TASK BRIEF: Write out each line below precisely, passing over the pictures.

■ ■ ■ ■ ■

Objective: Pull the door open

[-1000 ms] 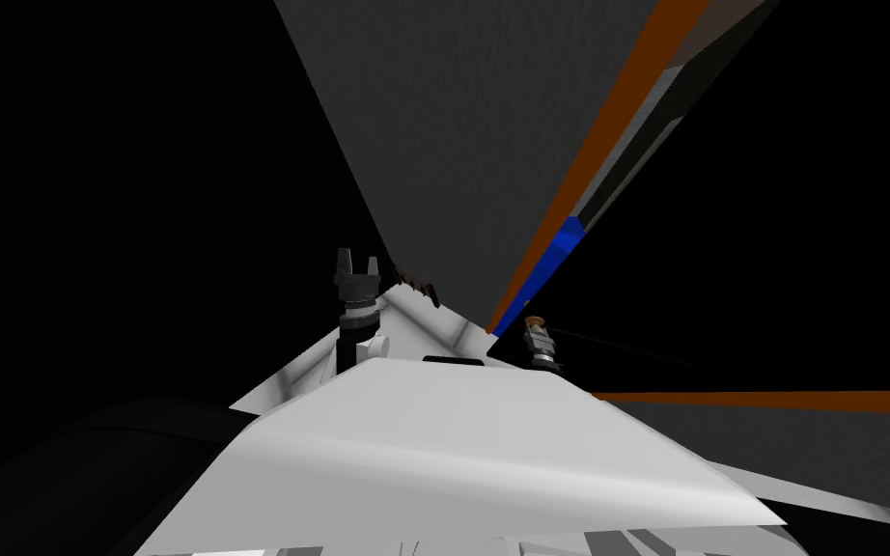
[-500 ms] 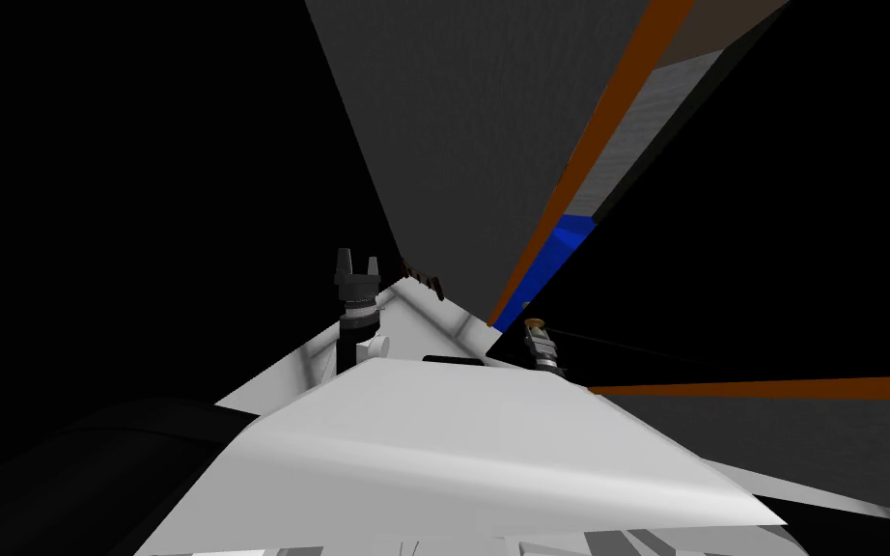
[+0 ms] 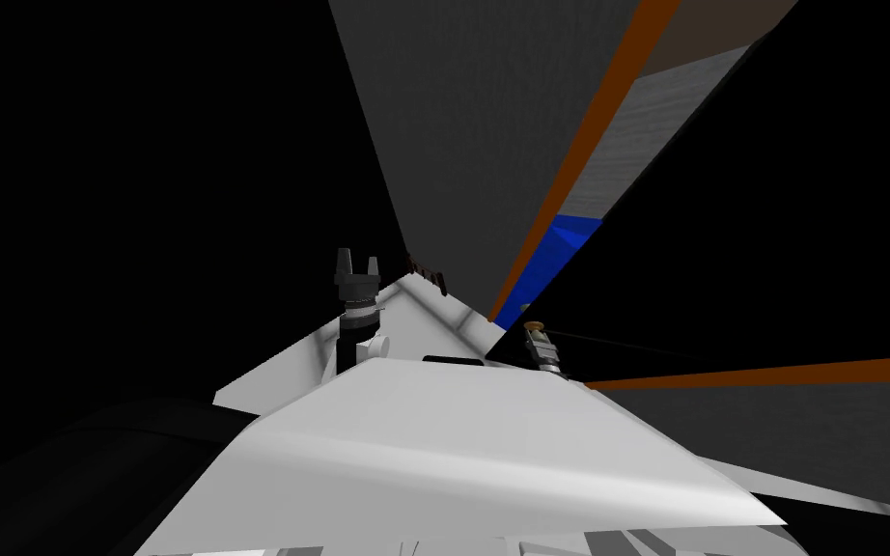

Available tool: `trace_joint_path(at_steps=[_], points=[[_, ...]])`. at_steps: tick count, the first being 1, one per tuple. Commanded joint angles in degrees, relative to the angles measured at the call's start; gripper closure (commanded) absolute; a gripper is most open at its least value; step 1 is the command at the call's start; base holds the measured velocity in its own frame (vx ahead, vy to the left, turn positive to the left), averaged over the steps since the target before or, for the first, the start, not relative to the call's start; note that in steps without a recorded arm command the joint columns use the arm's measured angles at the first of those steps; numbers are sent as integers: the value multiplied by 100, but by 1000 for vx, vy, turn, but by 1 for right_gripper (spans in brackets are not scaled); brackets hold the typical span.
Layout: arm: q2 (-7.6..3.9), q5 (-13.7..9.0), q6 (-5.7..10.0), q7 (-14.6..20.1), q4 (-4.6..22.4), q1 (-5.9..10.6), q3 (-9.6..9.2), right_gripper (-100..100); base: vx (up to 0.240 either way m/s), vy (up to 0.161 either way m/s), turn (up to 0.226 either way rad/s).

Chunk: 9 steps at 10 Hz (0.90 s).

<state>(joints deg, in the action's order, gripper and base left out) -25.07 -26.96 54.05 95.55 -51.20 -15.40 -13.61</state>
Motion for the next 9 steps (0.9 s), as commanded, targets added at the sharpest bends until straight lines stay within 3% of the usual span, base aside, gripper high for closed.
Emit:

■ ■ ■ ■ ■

OUTPUT OF THE TASK:
Objective: Pull the door open

[-1000 ms] 
[-500 ms] 
[+0 ms] 

Available tool: `trace_joint_path(at_steps=[_], points=[[_, ...]])`. at_steps: tick count, the first being 1, one per tuple. Commanded joint angles in degrees, relative to the angles measured at the call's start; gripper closure (commanded) absolute; a gripper is most open at its least value; step 1 is the command at the call's start; base holds the measured velocity in its own frame (vx ahead, vy to the left, turn positive to the left), averaged over the steps since the target before or, for the first, the start, not relative to the call's start; note that in steps without a recorded arm command the joint columns use the arm's measured angles at the first of those steps; numbers are sent as integers: the value multiplied by 100, but by 1000 for vx, vy, turn, but by 1 for right_gripper (spans in brackets are not scaled); brackets hold the typical span.
Layout: arm: q2 (-7.6..3.9), q5 (-13.7..9.0), q6 (-5.7..10.0), q7 (-14.6..20.1), q4 (-4.6..22.4), q1 (-5.9..10.6), q3 (-9.6..9.2), right_gripper (-100..100); base: vx (up to 0.240 either way m/s), vy (up to 0.161 either way m/s), turn (up to 0.226 either way rad/s).

Chunk: 9 steps at 10 Hz (0.90 s).

<state>(joints deg, in the action's order, gripper and base left out) -25.07 -26.96 54.05 95.55 -51.20 -15.40 -13.61</state>
Motion for the next 9 steps (0.9 s), as commanded, targets added at the sharpest bends until straight lines stay within 3% of the usual span, base aside, gripper high for closed.
Emit:

The work is done, and the output is complete.